Adam teaches History at Colchester Sixth Form College.

We all know that exams are stressful, and so if we can find ways to overcome these stresses, then we should be able to train our students to become better at exams. A frequent comment from those tasked with dealing with the stress of life-or-death situations, from the police to the armed forces, is that ‘and then my training kicked in’. This article aims to explain what Exam Stress is, how it can be dealt with, and how to train our students to become Exam Machines. Part 1 explains what Exam Stress is, and Part 2 explains how to deal with it.

The problem is that exams are stressful situations, and the human body reacts to stressful situations in particular ways. Although much has been written about students feeling stressed before exams, and how teachers can help their students to deal with these stresses, these are mostly about mental health or a ‘how to revise’ strategy. Little has been written about what actually happens during an exam and how these stresses impact on student performance. Sometimes students remember enough to tell us afterwards, but other times they appear shell-shocked and unable to remember anything about the exam.

We need to understand what exams are, as well as what happens when we take them. Exams can be defined as time-limited, high stakes (pass/ fail/ graded), and taken solo. For these reasons, they are usually stressful – which manifests itself in a number of ways such as feeling sick, sweaty palms, needing the toilet, being thirsty, unable to concentrate, unable to remember…

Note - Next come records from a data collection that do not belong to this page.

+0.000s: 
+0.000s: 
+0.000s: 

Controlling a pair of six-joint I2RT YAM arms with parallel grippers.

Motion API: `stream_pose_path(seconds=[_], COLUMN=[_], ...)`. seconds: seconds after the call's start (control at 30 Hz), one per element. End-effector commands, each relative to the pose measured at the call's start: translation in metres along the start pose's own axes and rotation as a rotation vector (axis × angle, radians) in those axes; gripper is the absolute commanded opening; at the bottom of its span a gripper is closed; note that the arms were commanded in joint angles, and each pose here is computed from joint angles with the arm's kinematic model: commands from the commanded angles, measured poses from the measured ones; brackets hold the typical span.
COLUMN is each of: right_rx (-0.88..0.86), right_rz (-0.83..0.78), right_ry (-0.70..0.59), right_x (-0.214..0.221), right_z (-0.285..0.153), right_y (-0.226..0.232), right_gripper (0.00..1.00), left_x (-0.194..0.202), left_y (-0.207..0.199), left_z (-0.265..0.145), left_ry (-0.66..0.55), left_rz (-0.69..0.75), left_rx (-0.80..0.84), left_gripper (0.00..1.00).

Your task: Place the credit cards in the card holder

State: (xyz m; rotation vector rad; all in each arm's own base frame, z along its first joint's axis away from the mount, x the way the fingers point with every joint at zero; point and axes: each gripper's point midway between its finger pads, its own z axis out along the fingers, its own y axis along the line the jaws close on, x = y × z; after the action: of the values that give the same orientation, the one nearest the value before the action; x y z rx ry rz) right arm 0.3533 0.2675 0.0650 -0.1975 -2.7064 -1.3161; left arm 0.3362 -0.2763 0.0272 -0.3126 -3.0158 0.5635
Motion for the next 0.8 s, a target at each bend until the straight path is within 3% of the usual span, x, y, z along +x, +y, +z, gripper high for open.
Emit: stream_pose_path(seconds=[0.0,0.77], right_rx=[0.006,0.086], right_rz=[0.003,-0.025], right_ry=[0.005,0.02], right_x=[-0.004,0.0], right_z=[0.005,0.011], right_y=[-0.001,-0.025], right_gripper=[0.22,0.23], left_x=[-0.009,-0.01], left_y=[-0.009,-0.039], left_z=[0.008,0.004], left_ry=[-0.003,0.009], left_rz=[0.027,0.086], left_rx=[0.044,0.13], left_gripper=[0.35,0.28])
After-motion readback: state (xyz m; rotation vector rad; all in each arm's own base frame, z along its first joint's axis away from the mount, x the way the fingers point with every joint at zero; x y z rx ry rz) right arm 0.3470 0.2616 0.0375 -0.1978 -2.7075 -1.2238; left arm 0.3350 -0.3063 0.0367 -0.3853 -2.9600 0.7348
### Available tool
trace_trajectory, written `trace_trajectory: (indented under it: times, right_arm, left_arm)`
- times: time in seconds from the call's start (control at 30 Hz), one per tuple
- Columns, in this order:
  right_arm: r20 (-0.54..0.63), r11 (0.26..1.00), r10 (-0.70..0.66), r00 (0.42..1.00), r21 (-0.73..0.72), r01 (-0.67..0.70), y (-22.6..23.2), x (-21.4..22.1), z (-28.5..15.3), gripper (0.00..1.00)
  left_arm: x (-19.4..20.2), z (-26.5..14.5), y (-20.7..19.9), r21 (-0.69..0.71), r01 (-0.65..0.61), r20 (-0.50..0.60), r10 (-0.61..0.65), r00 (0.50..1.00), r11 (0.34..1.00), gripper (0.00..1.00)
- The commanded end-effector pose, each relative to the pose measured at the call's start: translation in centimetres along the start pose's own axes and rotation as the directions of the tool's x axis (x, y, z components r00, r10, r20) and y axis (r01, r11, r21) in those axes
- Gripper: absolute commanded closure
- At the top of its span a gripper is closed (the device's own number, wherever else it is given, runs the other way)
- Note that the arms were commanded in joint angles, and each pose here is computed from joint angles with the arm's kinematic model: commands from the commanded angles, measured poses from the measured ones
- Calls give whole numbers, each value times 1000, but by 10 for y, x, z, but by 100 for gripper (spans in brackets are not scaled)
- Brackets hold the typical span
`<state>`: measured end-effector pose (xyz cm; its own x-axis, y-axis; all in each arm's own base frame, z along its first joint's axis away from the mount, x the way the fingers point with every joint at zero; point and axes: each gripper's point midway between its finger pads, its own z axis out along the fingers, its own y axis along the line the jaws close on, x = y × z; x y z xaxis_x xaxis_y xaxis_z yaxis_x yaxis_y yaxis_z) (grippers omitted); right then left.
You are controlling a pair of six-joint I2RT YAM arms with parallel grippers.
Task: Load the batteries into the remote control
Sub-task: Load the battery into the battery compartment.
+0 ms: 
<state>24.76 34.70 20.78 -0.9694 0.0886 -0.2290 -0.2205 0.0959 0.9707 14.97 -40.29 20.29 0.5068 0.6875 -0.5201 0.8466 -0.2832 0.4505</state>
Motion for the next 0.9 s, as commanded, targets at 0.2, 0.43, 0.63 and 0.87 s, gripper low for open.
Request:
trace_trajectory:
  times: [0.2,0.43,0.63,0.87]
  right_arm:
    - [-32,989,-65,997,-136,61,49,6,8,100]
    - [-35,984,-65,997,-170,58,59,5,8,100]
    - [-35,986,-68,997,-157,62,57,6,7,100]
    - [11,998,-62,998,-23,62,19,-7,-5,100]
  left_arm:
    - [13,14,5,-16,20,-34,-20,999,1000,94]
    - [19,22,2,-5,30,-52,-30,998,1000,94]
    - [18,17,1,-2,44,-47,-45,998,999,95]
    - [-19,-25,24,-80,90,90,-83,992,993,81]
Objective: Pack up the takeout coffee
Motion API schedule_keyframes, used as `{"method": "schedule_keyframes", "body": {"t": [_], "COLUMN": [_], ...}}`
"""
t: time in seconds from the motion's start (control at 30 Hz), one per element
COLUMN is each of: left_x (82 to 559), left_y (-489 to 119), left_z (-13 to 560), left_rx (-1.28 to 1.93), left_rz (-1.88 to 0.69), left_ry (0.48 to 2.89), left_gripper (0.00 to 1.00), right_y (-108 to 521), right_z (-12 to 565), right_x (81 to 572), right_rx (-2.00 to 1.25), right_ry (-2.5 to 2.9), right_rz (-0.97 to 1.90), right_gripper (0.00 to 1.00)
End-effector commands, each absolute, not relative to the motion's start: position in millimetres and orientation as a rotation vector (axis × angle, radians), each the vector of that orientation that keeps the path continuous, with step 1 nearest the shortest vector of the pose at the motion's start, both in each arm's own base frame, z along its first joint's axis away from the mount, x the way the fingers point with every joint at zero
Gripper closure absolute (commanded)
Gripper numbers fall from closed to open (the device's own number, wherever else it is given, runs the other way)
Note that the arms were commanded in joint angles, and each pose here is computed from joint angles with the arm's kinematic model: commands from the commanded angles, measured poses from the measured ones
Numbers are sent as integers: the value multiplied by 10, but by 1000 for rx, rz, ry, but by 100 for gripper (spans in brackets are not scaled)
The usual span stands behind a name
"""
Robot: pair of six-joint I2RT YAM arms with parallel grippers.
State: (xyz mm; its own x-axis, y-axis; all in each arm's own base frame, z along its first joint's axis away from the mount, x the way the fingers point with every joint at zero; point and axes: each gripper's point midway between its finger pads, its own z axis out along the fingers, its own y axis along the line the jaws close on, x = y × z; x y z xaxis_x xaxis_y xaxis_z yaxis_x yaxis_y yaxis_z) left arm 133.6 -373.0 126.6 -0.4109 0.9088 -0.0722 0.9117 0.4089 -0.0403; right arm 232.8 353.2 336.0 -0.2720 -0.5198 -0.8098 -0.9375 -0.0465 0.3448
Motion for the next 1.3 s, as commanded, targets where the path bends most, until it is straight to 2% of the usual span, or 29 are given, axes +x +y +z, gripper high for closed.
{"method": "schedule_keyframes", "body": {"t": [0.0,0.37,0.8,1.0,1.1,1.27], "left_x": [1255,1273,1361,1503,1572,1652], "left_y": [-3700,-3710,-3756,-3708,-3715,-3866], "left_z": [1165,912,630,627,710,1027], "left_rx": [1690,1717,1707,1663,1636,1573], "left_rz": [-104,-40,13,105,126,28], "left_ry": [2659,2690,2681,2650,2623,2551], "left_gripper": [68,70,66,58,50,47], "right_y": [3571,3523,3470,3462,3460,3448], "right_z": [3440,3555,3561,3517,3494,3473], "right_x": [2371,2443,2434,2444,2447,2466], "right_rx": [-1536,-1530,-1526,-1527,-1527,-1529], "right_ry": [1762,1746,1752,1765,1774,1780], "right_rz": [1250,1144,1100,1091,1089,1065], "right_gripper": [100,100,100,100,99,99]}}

Our brains have evolved to deal with stressful situations, but with the consequences listed above. A simplified explanation (Horvath and Lodge 2016), is that the brain has three parts which interact together. The Hypothalamus bridges the emotions and physical senses, and connects to the endocrine system controlling the flow of hormones in the body.

The Hippocampus stores information, and is very important for learning and retrieval of facts and concepts. The Pre-Frontal Cortex is the rational part of the brain. It includes Working Memory (holding and using information in the brain), Impulse Control (controlling outward physical behaviour), and Decision Making (choosing which response to give).

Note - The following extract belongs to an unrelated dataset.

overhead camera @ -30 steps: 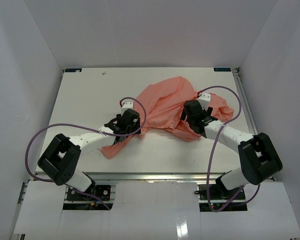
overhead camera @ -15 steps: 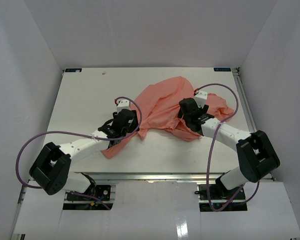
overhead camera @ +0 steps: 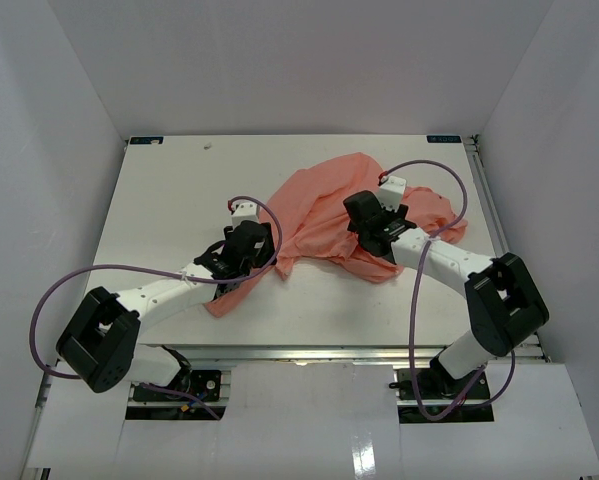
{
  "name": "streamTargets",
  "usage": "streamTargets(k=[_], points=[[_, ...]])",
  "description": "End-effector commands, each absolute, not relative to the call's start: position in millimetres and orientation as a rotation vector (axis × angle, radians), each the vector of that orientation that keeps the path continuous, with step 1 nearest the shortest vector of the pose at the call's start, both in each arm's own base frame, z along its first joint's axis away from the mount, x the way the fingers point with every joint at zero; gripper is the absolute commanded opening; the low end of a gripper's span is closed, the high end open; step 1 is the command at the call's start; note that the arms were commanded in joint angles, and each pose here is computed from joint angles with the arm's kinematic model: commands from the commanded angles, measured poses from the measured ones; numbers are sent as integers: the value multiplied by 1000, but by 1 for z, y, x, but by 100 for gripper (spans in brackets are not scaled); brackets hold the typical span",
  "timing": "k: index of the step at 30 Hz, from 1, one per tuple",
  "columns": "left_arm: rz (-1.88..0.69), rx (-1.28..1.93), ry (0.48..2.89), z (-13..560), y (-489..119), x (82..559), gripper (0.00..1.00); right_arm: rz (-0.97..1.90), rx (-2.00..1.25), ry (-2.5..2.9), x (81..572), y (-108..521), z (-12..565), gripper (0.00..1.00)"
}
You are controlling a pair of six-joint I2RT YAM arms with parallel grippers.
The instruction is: Zip up the jacket
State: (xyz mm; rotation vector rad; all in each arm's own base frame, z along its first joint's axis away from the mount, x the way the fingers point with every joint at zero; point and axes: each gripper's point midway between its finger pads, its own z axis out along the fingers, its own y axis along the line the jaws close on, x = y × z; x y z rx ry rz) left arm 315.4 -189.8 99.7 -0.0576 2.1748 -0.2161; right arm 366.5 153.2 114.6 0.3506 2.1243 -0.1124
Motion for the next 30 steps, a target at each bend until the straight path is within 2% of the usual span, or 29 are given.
streamTargets(k=[1,5,9,14,15,17,21,26,30], points=[[-245,-62,2131,115,-190,317,70,-161,462,2009,353,124,139,65],[-249,-62,2129,116,-190,316,70,-222,465,2027,344,107,123,54],[-247,-64,2127,116,-189,317,70,-263,461,2042,340,98,110,54],[-245,-62,2128,115,-190,317,70,-183,439,2030,341,101,109,58],[-244,-63,2128,116,-189,317,70,-182,443,2033,342,99,107,55],[-241,-64,2127,115,-188,317,70,-183,439,2049,341,95,104,42],[-233,-72,2121,116,-186,318,70,-192,487,2036,329,71,105,9],[-244,-62,2125,116,-190,318,70,-202,642,2004,300,26,96,8],[-254,-56,2127,116,-192,317,70,-250,737,1945,284,-1,93,14]])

When a Threat is identified, two kinds of thinking are used, depending on the threat level. If a Mild Threat is encountered e.g. crossing a busy road, the brain uses Cold Cognition, where the brain perceives the threat level to be low. The Hypothalamus produces small amounts of stress hormones, but the Hippocampus and Pre-Frontal Cortex operate as normal. If a Serious Threat is encountered e.g. driving test, the brain uses Hot Cognition, where the brain perceives the threat level to be high. The Hypothalamus floods the body with the stress hormones Cortisol and Norepinephrine. Cortisol in the Hippocampus stops the neurons in the brain from communicating with each other, stopping memory retrieval. Norepinephrine in the Pre-Frontal Cortex prevents the neurons from working together, and affecting the ability to speak, write etc. The brain is shutting down non-essential functions in order to meet the Serious Threat. The Cold Cognition-driven Pre-Frontal Cortex has been supplanted by the Hot Cognition-driven Hypothalamus, affecting the ability to think straight, recall information, and write it down accurately – thus, poor exam performance.

The effects of Cognitive Stress are widely known, with most people familiar with the idea of ‘Fight or Flight’, where we either physically deal with the Serious Threat or run for our lives from it. As fighting a battle is about as stressful as it gets, soldiers have to confront this situation in their day jobs.

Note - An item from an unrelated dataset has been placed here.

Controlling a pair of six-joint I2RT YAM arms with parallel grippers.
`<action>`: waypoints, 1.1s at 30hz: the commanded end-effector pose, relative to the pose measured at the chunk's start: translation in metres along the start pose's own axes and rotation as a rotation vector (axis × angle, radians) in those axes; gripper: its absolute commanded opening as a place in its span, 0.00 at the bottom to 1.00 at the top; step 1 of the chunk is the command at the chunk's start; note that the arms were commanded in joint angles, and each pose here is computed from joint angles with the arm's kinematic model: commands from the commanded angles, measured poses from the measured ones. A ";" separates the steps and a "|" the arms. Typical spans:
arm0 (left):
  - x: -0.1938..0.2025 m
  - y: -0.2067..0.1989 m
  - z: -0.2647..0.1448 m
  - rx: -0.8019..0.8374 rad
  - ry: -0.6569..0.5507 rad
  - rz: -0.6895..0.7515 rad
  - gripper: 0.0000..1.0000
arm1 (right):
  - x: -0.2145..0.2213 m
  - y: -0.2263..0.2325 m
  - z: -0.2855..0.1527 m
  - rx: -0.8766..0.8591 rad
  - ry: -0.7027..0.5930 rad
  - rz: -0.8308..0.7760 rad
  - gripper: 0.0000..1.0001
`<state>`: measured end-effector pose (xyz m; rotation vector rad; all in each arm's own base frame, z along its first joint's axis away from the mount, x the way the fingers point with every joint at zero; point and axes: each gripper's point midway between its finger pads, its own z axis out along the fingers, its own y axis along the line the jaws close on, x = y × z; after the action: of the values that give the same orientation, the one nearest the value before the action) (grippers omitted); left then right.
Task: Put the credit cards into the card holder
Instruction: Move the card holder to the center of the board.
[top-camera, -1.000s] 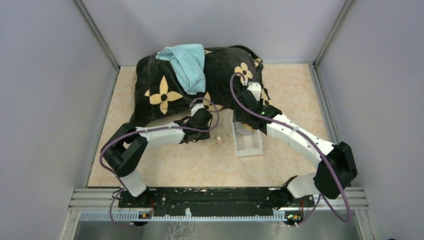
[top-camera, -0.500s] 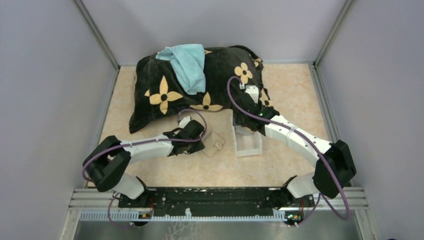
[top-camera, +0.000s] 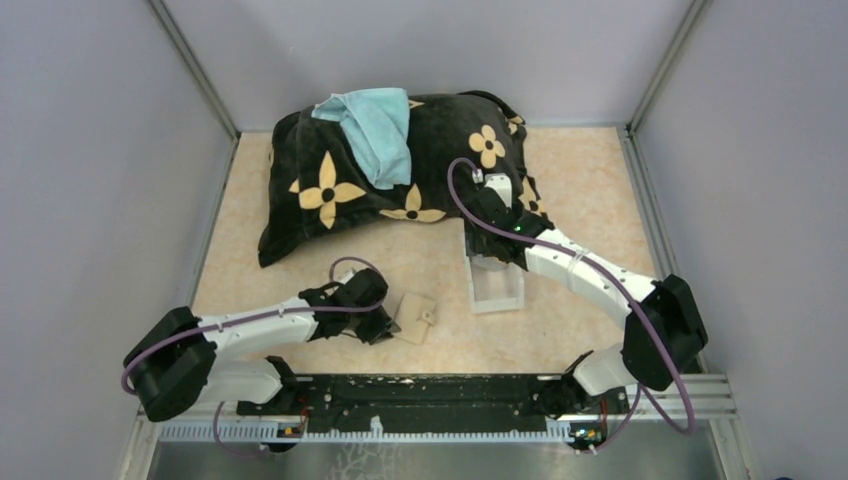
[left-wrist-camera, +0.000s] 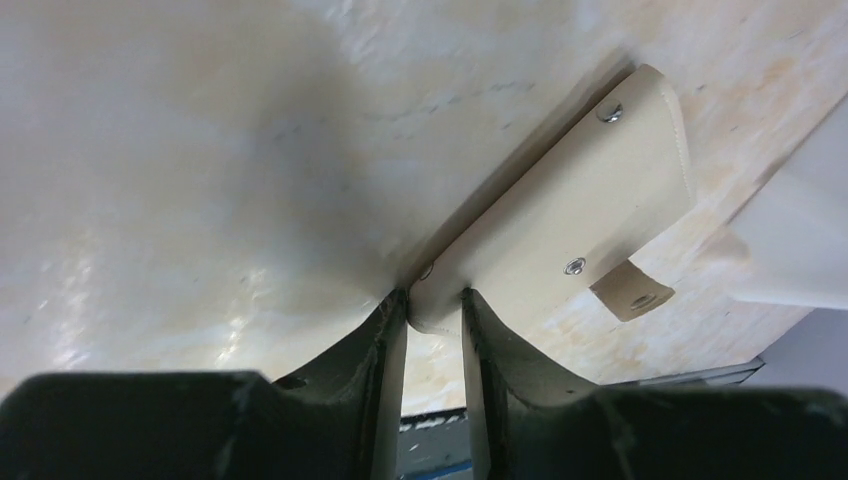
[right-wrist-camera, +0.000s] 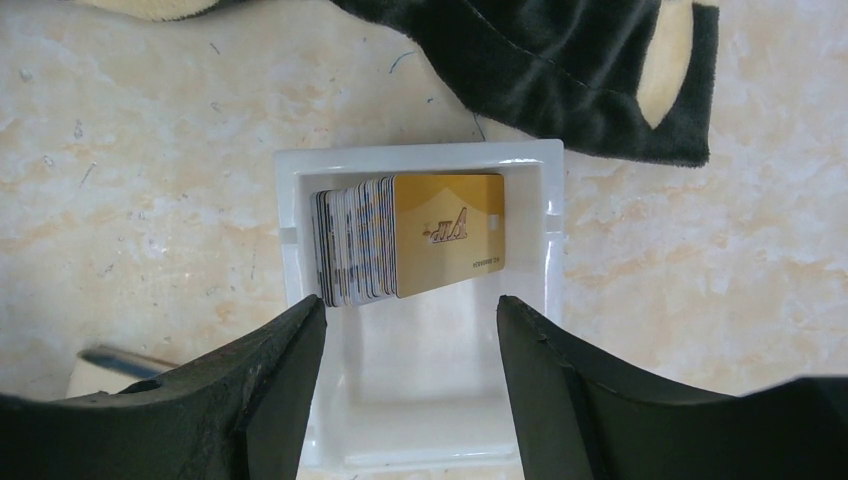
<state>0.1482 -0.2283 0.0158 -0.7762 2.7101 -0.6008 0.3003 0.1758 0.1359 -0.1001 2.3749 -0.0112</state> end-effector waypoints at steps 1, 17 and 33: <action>0.017 0.065 -0.009 -0.227 0.045 -0.042 0.35 | -0.005 0.007 0.003 -0.020 -0.010 -0.027 0.64; -0.011 -0.007 -0.035 -0.022 -0.100 0.078 0.70 | -0.003 0.002 0.024 -0.083 0.044 0.053 0.62; -0.029 -0.063 -0.047 0.143 -0.191 0.237 0.73 | 0.011 0.007 0.048 -0.213 0.144 0.182 0.61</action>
<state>0.1659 -0.2285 0.0667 -0.5381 2.5858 -0.5498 0.3183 0.1774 0.0961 -0.0283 2.5196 0.2377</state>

Military psychologist Leo Murray (‘Brains and Bullets’ 2013) identified not just Fight or Flight, but two other conditions as well – the ‘Four F’s’. Fight is where the body prepares for a physical encounter by using adrenaline to prime the muscles for action, by giving the feeling of extra strength and damping pain by narrowing blood vessels. Flight is where the adrenaline prepares the muscles to flee. In both cases, the body shuts down non-essential functions, such as food digestion, by re-directing blood flow to essential organs such as the lungs – sufferers feel ‘butterflies’ or nausea in their stomachs. Freeze is where the brain cannot decide whether to fight or flee, and sufferers are ‘caught like a rabbit in the headlights’, and do nothing – often appearing zombiefied. Fussing is where the brain moves on from Freeze, but not enough to do anything. The sufferer will ‘fuss’ over things that are trivial but well-learnt, such as re-checking equipment that does not need checking (micro-managing).

In addition to the Four Fs, Murray also identified Thinking Straight and Seeing Straight as problems. Thinking Straight is where the brain prevents rational thinking by cutting out new information/ short-term memory, and reverting back to older, long-term memory. In Murray’s observations, sufferers would blank out new instructions and follow older plans, despite the fact that they had been told of changes to the plan. Seeing Straight is where stress produced shut-downs of perception and senses, such as blurred vision, time speeding up or slowing down, or decrease in motor-skills. Depending on the gravity of the Stress Threat we face, we all respond in some form of the Four Fs and Thinking/ Seeing Straight, and we can see how that would play out in an exam that we found particularly stressful, with faster heart rate, feeling sick, sweating, time-speeding up, inability to remember ‘known’ facts, reversion to pre-prepared answers, going blank, doodling on the paper…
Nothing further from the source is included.